INSTRUCTIONS FOR THE TASK:
Gather, from the listing beneath this task, every line holding the string "storage".

*** INPUT DATA ***

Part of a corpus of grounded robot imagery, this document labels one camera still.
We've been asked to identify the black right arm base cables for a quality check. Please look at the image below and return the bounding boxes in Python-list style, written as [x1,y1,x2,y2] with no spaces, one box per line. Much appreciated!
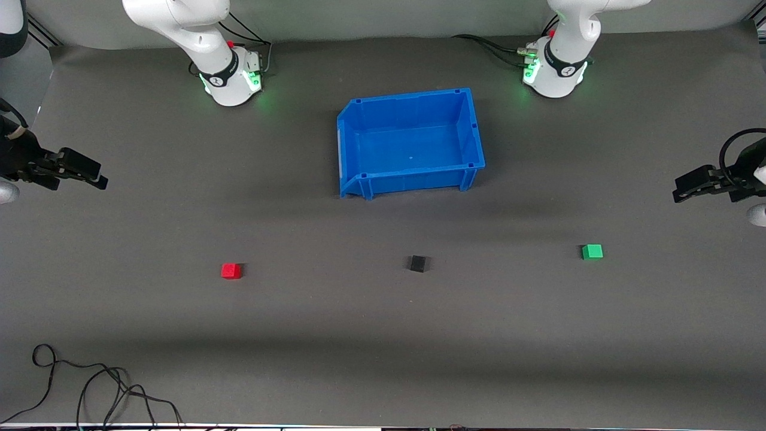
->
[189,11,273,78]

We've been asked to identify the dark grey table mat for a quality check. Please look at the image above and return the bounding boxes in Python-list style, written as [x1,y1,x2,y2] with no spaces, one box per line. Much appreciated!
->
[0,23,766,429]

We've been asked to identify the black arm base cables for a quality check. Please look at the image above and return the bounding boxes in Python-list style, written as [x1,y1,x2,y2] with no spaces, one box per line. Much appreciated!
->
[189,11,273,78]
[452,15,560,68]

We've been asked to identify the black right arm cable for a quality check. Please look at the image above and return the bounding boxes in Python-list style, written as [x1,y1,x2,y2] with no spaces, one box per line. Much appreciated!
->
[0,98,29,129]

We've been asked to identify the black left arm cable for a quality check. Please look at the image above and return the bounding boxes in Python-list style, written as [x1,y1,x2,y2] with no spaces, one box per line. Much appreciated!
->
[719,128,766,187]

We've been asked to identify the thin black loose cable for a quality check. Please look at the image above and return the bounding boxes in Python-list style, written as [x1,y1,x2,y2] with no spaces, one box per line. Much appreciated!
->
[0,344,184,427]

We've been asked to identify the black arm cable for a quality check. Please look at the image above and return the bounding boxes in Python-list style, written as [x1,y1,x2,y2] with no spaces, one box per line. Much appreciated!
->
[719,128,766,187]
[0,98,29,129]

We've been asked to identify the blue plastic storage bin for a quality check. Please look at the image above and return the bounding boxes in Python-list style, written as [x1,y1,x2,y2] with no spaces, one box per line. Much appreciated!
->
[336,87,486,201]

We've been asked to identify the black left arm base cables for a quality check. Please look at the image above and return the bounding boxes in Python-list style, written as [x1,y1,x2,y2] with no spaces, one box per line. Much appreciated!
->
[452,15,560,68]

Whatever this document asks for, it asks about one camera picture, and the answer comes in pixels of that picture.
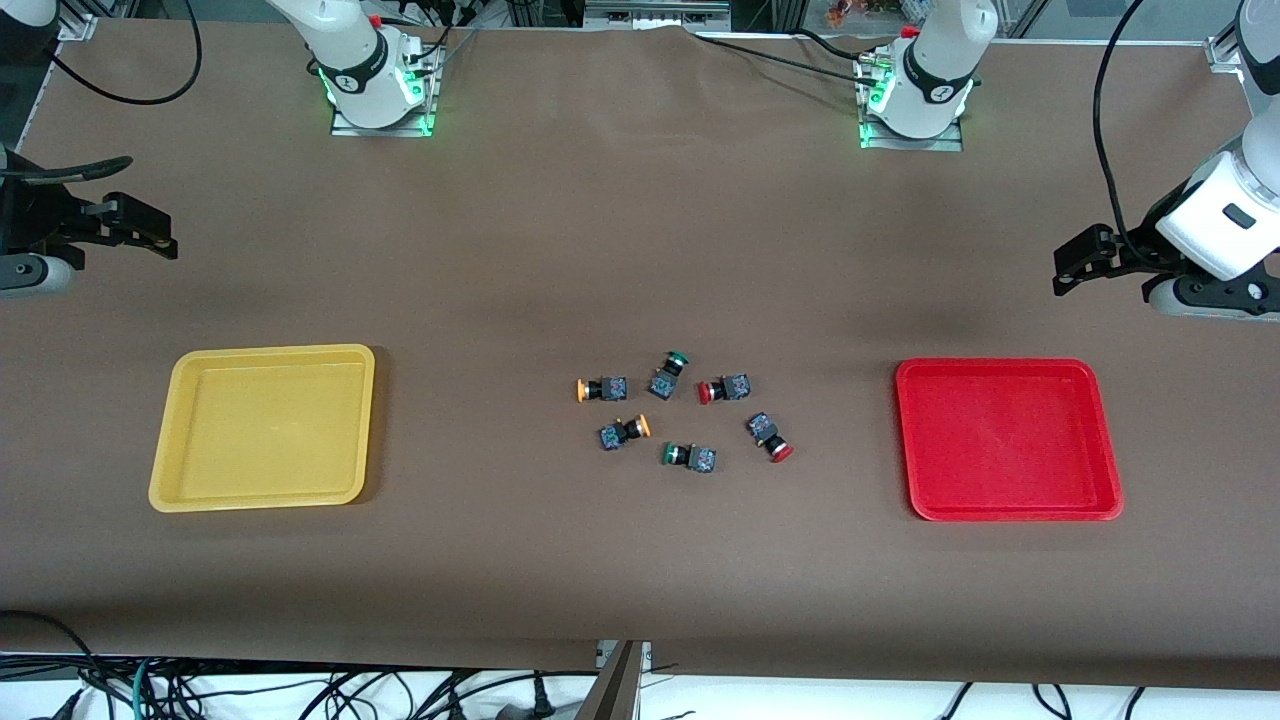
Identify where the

*** End of INPUT DATA ***
*** INPUT DATA ***

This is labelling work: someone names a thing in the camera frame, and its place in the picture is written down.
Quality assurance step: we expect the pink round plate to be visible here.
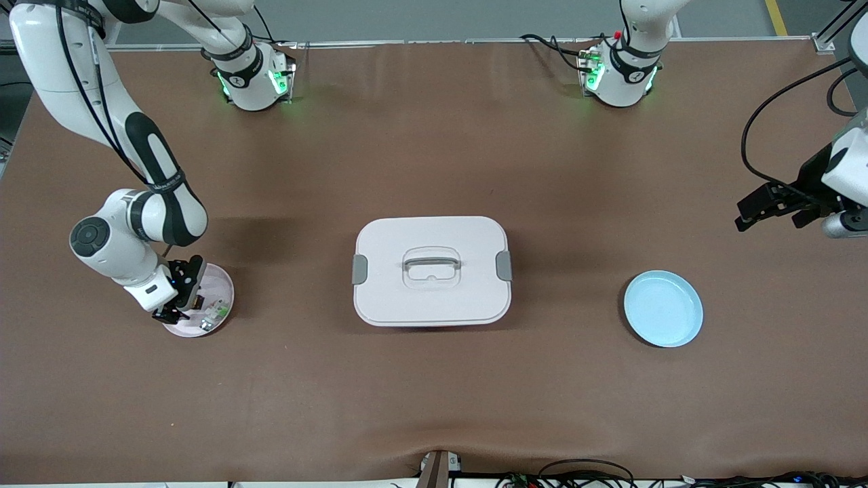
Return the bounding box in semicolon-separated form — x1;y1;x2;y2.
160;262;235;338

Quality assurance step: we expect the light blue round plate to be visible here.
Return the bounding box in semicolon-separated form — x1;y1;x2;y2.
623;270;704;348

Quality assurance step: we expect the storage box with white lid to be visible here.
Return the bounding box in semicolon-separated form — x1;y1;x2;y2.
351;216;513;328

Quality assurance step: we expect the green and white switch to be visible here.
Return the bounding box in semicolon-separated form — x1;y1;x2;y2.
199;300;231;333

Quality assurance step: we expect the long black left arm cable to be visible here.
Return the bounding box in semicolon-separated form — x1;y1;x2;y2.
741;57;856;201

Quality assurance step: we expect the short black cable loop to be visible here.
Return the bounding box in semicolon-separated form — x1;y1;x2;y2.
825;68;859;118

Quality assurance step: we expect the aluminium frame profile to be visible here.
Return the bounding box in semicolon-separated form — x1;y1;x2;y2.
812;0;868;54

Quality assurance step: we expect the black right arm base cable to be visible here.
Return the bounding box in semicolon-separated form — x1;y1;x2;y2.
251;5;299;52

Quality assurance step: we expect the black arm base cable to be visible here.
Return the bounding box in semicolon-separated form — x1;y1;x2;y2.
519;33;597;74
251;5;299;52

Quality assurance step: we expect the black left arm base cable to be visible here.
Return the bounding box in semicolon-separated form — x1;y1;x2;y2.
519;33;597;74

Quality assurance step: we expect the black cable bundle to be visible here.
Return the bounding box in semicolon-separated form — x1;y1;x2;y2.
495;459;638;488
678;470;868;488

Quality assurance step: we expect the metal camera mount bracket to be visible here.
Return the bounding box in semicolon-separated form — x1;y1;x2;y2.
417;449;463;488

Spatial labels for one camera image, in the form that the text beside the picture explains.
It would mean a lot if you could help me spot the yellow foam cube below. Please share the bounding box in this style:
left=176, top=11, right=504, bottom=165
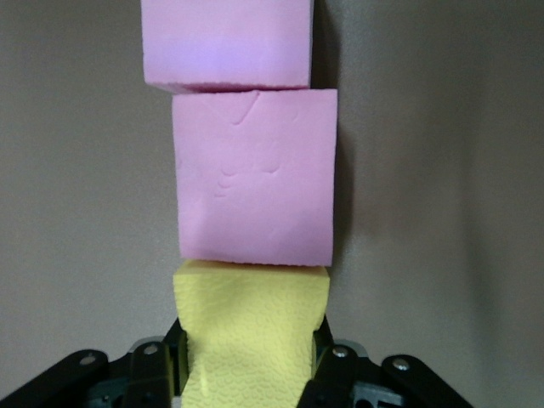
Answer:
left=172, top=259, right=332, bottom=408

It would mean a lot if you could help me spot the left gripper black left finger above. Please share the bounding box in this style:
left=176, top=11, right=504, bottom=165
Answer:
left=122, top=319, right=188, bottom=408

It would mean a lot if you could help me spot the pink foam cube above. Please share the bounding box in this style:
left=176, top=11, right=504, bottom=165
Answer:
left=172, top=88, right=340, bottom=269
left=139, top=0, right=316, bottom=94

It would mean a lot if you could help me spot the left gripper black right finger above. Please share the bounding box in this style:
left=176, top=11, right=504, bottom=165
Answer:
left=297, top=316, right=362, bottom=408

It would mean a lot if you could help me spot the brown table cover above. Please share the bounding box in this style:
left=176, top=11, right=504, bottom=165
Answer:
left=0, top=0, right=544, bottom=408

*** End of INPUT DATA ***
*** INPUT DATA ***

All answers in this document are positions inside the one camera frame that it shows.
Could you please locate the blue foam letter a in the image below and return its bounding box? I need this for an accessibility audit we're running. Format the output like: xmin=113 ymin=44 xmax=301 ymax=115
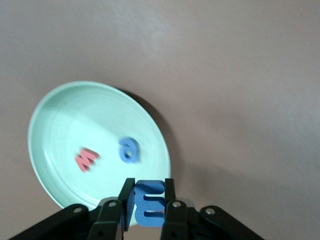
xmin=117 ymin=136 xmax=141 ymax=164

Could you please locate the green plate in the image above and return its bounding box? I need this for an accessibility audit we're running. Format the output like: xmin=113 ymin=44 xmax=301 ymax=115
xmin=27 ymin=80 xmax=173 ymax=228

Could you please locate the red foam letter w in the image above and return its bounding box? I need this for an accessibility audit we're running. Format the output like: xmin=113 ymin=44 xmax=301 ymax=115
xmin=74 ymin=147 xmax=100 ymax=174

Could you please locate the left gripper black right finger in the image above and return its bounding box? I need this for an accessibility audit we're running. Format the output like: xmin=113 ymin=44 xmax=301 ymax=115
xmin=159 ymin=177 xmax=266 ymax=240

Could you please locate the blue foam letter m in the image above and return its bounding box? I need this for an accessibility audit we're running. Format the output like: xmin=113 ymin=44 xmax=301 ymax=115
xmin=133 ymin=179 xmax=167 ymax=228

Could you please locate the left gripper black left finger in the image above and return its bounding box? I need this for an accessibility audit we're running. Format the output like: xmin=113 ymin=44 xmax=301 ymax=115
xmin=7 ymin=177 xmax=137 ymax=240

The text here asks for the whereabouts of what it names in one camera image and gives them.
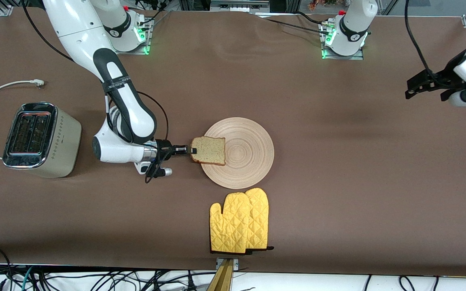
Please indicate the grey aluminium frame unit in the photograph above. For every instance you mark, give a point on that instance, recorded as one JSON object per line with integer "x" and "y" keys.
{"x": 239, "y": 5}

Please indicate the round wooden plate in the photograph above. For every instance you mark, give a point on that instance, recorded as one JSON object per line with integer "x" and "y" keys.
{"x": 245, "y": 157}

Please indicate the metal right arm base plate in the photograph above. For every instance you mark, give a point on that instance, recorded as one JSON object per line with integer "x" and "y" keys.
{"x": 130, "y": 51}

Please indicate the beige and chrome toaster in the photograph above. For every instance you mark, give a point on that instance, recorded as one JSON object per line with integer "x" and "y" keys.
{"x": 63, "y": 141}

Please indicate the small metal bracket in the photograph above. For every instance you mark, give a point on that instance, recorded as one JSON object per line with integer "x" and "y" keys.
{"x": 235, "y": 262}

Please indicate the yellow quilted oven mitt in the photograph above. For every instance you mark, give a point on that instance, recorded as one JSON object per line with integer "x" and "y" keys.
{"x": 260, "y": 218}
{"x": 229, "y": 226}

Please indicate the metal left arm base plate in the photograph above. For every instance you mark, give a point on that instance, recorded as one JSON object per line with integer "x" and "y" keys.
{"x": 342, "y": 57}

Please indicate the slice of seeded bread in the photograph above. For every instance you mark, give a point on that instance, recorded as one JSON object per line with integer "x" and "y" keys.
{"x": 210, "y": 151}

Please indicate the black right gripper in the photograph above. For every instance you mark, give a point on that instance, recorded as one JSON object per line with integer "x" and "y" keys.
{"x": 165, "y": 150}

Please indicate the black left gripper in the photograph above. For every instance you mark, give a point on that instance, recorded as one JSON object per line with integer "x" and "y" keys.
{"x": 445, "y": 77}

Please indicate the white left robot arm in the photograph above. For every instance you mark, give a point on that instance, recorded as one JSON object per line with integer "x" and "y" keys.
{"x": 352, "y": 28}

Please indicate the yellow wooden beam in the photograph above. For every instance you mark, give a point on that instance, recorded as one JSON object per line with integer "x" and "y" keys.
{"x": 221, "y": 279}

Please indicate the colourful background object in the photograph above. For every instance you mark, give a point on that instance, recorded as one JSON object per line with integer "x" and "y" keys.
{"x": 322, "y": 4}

*** End of INPUT DATA ***

REPLY:
We've been asked to identify the blue plastic storage bin for a quality check. Please look at the image above and return the bounding boxes in Python-list style, written as [x1,y1,x2,y2] with no spaces, one box per line. Much appreciated!
Quality assurance step: we expect the storage box with white lid to be visible here.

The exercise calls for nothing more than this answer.